For the PASAC-PIDLag algorithm, the total reward and cost at each timestep are given by

\begin{matrix} r_{total} & = r_{lc} + r_{spd} + r_{dis} + r_{jerk} \\ Cos t & = \{\begin{matrix} Cos t + 1 & if 0 < TTC < 2.7 s \\ Cos t & if TTC \geq 2.7 \end{matrix} \end{matrix}

(18)

We do not include collisions in the cost calculation because the safety policy derived from safe RL may sometimes approach the collision constraint too closely, potentially resulting in collisions.

4. Experiments and Results

In this section, we present the training results under a traffic density of 15 veh/km. The PASAC-PIDLag algorithm outperforms the PASAC-Lag in terms of rewards and costs. The PASAC-Lag method is the traditional Lagrangian method that focuses solely on integral control. Therefore, we did not conduct tests on it. We analyzed both PASAC-PIDLag and PASAC algorithms under a traffic density of 15 veh/km. Additionally, we conducted a generalization analysis of these two algorithms under traffic densities of 10 veh/km and 18 veh/km.

4.1. Training

Our training setup consisted of an NVIDIA RTX 3060 GPU and an Intel i7-12700F CPU, with each training session running for approximately 5 h and covering 400,000 timesteps. The timestep interval was set at 0.1 s to better reflect real-world scenarios. Additionally, we initialized vehicles on the main road within a 50 m buffer zone at the start of each episode. The initial speed of the ego vehicle was set to 8.33 m/s. At the beginning of each episode, the lane for ego vehicle departure was randomly chosen from the two-lane road. During the training process, we evaluated ten episodes for each training episode, and we selected the best-performing policy as the model for subsequent testing.

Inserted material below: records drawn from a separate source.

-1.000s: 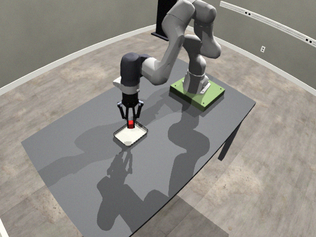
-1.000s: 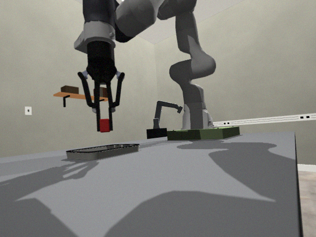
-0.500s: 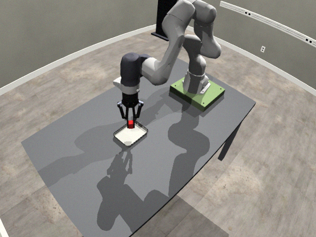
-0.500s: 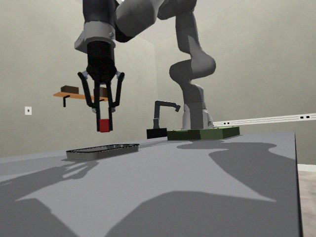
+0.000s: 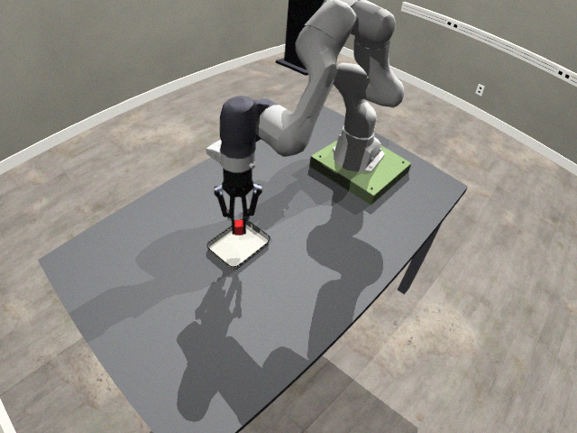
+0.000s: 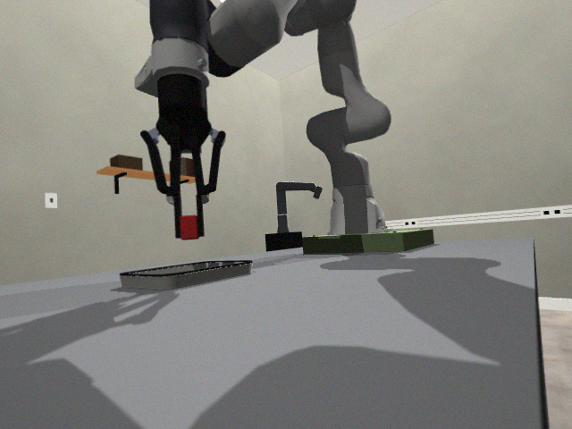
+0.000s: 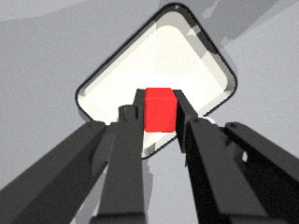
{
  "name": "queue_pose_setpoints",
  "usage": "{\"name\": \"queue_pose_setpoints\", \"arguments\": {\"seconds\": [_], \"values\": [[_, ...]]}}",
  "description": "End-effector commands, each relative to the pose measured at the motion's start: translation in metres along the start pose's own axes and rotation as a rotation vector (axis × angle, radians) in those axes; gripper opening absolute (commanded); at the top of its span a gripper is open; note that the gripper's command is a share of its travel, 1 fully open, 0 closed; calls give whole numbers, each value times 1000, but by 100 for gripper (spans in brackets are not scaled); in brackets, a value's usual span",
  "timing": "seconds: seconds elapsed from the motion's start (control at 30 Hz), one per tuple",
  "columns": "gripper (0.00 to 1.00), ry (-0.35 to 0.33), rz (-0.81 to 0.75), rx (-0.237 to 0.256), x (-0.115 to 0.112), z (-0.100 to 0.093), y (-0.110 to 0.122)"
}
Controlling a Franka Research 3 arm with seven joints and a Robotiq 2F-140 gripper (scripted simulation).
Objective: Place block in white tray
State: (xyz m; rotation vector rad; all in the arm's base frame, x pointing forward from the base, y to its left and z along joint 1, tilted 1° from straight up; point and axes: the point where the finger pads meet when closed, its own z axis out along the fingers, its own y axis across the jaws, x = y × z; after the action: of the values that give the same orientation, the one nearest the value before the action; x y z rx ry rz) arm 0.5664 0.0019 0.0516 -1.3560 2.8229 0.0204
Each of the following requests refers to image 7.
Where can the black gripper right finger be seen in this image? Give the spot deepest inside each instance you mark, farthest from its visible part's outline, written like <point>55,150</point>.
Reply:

The hyperparameter configurations for the PASAC-PIDLag, PASAC-Lag, and PASAC algorithms are listed in Table 1. Figure 2 illustrates the training curves for these algorithms. From the training curves, it is evident that the PASAC-PIDLag algorithm demonstrates superior performance compared to both the PASAC-Lag and PASAC algorithms. The training curve of the PASAC-PIDLag algorithm outperforms that of the PASAC-Lag, as the incorporation of PID control in PASAC-PIDLag has successfully reduced the oscillation amplitudes of the cost, leading to more stable performance. Consequently, the PASAC-Lag algorithm was not considered for further testing.

4.2. Testing

In our experiments, we evaluated the performance of the trained policy over 400 episodes under a traffic density of 15 veh/km, encompassing approximately 300,000 timesteps. At the onset of each episode, the initial velocity of the ego vehicle was set to 8.33 m/s (equivalent to 30 km/h). Moreover, to assess the generalizability of our approach, we also conducted tests on the aforementioned strategy at traffic densities of 10 veh/km and 18 veh/km.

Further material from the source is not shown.